Forum OpenACS Development: Apache as a frontend: sharing our experience

What I grasp from the "Apache support critical" and "forget about apache support" threads is that it seems there is some interest in using apache as a frontend to to openacs.

That's actually what we (SII) are doing on one of our production machines.

Leaving aside the "why" (which we could discuss separately), let me give you a brief overview of the how.

I’m referring to an "out-of-the-box" configuration for apache 2.0.56 on fedora 3. (althought from my experience most of the parameters would do ok on apache 1.3.x series).

1st) check activation mod_proxy within apache (as well as mod_rewrite if you want to do some tricks) – those are in by default.

LoadModule rewrite_module modules/mod_rewrite.so

LoadModule proxy_module modules/mod_proxy.so

2nd) Set following options. (ProxyRequests On is not necessary since we are not really proxying but just "reverse" proxying).

<Proxy *>

Order deny,allow

Allow from all

</Proxy>

ProxyTimeout 600 (according to your preferences)

ProxyPreserveHost On (necessary as long as the host you are calling matters to openacs: eg if you are using host-node maps or doing any hostname-based request processing within oacs. I think this would be a feature missing on earlier apache versions)

3rd) Then within each apache virtual host you want to be an openacs frontend:

<VirtualHost hostname:8002>

ServerAdmin webmaster@sii.it

DocumentRoot /www/docs/default.server

ProxyPass / http://localhost:8002/

ProxyPassReverse / http://localhost:8002/

ErrorLog logs/default.server.error_log

CustomLog logs/default.server.access_log common

</VirtualHost>

and that would do the trick, as long as

a) openacs is bound to the (localhost) port corresponding to the one you want to expose it externally through apache.

b) the "hostname" is corresponding to the parameter you set in oacs config.tcl (don’t use localhost there)
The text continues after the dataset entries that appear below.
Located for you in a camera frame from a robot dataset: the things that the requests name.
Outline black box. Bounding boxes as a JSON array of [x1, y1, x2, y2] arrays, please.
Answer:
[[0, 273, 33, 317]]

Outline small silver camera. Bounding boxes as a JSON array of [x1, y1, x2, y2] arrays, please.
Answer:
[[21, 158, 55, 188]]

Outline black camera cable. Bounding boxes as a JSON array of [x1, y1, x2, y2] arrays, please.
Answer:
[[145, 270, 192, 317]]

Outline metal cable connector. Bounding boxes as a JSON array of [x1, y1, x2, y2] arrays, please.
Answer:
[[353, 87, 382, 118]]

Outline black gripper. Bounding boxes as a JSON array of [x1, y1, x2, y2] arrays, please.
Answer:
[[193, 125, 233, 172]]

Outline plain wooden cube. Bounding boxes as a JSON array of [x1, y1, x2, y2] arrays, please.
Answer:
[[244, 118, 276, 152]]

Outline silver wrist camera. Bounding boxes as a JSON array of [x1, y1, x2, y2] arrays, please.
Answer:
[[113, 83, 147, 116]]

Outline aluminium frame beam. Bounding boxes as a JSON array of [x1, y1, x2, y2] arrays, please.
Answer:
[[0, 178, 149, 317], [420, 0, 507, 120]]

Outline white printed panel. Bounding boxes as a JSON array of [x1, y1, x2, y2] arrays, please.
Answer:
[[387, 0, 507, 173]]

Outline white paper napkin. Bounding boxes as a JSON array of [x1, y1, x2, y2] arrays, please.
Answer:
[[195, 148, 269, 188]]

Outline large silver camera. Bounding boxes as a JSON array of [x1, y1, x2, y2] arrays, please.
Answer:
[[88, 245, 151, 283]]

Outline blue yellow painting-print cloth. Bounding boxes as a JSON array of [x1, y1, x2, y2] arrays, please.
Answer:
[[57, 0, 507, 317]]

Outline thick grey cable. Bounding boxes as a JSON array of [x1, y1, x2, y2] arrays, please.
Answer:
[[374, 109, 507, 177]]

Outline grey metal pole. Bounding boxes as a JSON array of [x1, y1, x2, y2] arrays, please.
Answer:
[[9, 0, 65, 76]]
to do a more sophisticated reverse proxying (such as exposing multiple oacs instances on port 80, as well as having them bound to different localhost ports (or even on an external ip, be it the same as apache or else) ), a bit of a hack in utilities-procs.tcl (thanks for this to jade) would be necessary:

a) add the following to acs-tcl/tcl/utilities-procs.tcl in util_current_location just before last "if" (circa line 2780) (this assumes you want apache to serve it through port 80, while oacs is not bound to port 80):

#HACK TO WORK WITH NON - STANDARD PORTS

#as per message_id 84289 in oacs forums

return "$proto://$hostname"

b) configure the apache virtual host directive:

<VirtualHost hostname:80>

ServerAdmin webmaster@sii.it

DocumentRoot /www/docs/default.server

ProxyPass / http://hostname:8002/

ProxyPassReverse / http://hostname:8002/

ErrorLog logs/default.server.error_log

CustomLog logs/default.server.access_log common

</VirtualHost>

This works, and with a bit of tuning for apache is also performing acceptably.

There is one limitiation I can recall: webdav should be accessed bypassing the proxy because (i think) it doesn’t go through the hack above, although file storage UI displays the address you should connect to as the one set in kernel systemURL parameter (while instead it should display the config.tcl parameters), well this is a bit confusing but hasn’t really got to do with the philosophy of the apache reverseproxying method.

Obviously you should set oacs kernel SystemUrl parameter according to what you set in apache VirtualHost.

By using mod_rewrite some more tricks could be done, (such as exposing different static frontends on a per-hostname basis) and then redirecting "real" openacs requests to the same openacs/.LRN instance.

Let me know if anyone uses this and if successful.

BTW: this same thing can be done by using AOLserver+nsvhr (nsunix instead doesn’t seem to compile on AOLserver 4.x) as a reverseproxying frontend, requiring the same tcl hack, and needing a couple of aolserver patches (for doing uploads and passing the remote ip – for logging purposes - to the proxied instance).

As a reference on this there is some documentation and the patches:

http://borkware.com/rants/aolserver-vhosting/

I’ve not been able to use WebDav with this, but that could be just the same problem as per apache. What can make a difference is that it seems better performing than the apache solution: that’s something we already knew, alright.